● **Problem to solve**
Set down exactly the lines below, starting at the one that contains "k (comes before" and ending at the one that contains "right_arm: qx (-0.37", with both of those lines included and nothing else.
┌─ Records to use
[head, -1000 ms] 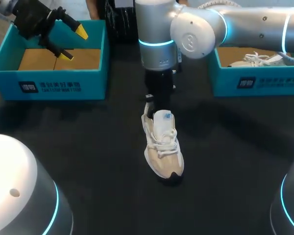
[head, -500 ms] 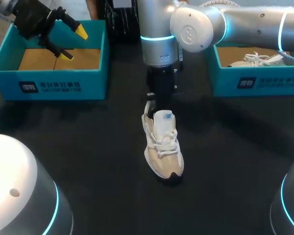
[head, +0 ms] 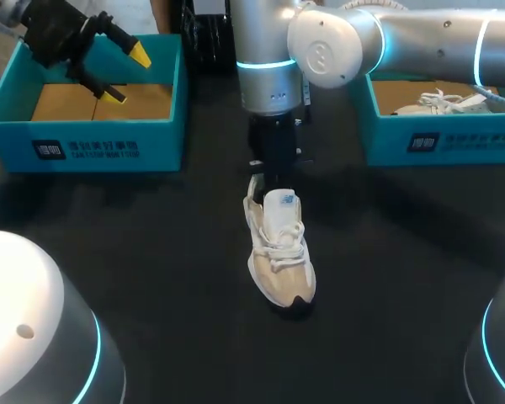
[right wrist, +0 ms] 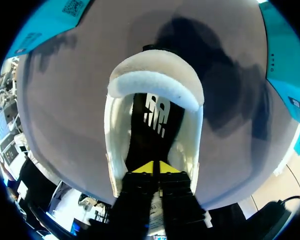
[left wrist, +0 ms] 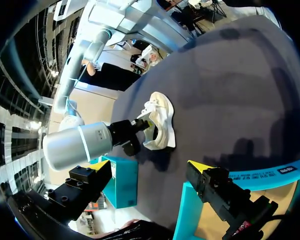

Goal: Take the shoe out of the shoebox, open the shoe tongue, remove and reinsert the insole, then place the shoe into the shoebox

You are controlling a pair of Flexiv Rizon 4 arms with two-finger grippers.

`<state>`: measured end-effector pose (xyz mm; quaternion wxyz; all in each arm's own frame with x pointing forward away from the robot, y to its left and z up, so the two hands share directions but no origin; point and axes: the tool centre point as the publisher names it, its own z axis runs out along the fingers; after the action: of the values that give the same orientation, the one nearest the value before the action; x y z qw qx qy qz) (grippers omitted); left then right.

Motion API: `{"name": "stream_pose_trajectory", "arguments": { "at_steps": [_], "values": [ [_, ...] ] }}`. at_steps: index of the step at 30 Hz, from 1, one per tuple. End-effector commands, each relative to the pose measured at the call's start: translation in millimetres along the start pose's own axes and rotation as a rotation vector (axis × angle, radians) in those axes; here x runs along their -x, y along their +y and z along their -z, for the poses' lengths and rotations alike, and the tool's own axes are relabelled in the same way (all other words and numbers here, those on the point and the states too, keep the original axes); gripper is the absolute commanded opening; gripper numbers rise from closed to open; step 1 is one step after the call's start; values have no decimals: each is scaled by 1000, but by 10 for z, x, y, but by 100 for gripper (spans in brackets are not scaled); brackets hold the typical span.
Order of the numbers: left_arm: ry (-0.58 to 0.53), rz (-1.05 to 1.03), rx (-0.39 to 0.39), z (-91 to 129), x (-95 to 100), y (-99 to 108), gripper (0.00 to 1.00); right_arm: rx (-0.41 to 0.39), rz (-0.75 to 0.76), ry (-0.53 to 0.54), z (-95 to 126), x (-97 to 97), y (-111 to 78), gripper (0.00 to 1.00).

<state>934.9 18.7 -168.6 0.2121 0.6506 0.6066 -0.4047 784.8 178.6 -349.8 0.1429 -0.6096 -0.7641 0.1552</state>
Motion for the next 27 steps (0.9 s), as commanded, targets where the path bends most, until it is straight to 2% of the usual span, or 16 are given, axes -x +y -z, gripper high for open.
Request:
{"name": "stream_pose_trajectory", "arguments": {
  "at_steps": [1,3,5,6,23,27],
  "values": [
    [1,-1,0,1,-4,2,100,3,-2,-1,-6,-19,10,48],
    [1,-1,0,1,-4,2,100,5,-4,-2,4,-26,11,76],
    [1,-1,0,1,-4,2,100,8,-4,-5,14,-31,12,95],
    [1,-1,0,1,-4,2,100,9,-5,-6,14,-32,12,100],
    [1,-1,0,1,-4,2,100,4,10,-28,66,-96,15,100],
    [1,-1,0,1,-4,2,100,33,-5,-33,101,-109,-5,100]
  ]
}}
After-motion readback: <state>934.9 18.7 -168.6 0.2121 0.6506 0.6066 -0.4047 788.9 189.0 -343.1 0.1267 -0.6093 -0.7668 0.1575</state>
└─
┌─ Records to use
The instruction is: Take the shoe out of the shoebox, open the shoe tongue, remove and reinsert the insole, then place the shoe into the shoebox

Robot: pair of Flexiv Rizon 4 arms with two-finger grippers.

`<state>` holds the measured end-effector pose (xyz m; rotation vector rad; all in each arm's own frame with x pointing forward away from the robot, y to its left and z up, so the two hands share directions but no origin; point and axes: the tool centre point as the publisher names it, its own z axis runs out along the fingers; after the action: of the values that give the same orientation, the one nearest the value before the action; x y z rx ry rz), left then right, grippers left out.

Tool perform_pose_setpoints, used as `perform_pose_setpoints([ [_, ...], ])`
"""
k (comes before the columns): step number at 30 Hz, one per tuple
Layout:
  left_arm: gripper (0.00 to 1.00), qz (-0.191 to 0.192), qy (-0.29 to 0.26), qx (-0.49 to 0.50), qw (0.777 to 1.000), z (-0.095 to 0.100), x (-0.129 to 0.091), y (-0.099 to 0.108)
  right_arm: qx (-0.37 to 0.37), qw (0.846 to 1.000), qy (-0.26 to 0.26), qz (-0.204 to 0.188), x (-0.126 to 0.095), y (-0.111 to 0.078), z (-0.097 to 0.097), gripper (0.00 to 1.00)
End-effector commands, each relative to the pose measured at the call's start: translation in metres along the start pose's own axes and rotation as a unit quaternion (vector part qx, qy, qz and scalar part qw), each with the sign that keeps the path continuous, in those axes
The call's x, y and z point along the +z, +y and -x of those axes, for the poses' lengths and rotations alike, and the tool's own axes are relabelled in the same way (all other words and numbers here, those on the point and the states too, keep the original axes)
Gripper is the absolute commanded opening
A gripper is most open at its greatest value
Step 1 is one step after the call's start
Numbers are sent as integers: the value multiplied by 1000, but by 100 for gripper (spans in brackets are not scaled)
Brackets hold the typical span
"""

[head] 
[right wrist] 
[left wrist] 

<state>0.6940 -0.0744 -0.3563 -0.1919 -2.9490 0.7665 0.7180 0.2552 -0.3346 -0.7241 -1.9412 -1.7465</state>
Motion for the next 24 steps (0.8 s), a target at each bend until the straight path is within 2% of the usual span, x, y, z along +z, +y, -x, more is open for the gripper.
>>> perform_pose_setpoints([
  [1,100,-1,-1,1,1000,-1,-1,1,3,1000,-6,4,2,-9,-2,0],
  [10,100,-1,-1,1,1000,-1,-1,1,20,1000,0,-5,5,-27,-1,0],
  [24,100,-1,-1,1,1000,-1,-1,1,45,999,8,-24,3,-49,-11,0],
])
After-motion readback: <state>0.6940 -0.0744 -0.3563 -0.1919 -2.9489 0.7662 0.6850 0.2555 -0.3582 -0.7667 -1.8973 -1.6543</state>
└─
● **Exercise result**
k (comes before the columns): step number at 30 Hz, one per tuple
Layout:
  left_arm: gripper (0.00 to 1.00), qz (-0.191 to 0.192), qy (-0.29 to 0.26), qx (-0.49 to 0.50), qw (0.777 to 1.000), z (-0.095 to 0.100), x (-0.129 to 0.091), y (-0.099 to 0.108)
  right_arm: qx (-0.37 to 0.37), qw (0.846 to 1.000), qy (-0.26 to 0.26), qz (-0.204 to 0.188), x (-0.126 to 0.095), y (-0.111 to 0.078), z (-0.097 to 0.097), gripper (0.00 to 1.00)

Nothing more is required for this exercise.